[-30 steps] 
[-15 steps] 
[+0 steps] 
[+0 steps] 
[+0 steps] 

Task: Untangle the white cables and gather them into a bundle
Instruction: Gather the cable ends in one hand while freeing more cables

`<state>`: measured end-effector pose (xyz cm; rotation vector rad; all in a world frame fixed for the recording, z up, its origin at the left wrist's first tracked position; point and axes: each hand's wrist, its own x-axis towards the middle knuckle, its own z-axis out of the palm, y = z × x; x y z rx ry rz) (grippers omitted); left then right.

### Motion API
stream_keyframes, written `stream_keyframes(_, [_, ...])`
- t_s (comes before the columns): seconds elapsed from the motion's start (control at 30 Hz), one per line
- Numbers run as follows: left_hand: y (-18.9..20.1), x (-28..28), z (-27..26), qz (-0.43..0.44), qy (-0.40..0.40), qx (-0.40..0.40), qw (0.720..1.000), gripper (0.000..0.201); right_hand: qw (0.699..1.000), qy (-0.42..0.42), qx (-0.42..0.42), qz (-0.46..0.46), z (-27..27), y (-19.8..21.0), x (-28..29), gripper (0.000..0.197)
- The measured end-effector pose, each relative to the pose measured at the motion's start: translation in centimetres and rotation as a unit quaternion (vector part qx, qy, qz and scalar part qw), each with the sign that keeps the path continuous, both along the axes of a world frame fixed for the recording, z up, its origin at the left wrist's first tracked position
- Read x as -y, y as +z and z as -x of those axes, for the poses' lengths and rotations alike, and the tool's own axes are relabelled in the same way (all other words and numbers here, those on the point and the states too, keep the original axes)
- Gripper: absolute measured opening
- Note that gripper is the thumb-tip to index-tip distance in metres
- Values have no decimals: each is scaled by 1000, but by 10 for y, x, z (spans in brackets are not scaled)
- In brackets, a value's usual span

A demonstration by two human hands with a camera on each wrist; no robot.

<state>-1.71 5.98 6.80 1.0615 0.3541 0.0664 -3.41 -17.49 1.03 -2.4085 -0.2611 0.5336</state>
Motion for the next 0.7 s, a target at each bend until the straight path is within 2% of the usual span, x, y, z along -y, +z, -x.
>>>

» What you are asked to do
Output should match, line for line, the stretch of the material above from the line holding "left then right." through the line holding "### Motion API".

» Task solution
`<state>`: measured end-effector pose (xyz cm; rotation vector rad; all in a world frame fixed for the recording, z up, its origin at the left wrist's first tracked position; point and axes: each hand's wrist, its own x-axis towards the middle knuckle, its own z-axis out of the palm, y = z × x; x y z rx ry rz) (grippers omitted); left then right.

### Motion API

The output shown is complete.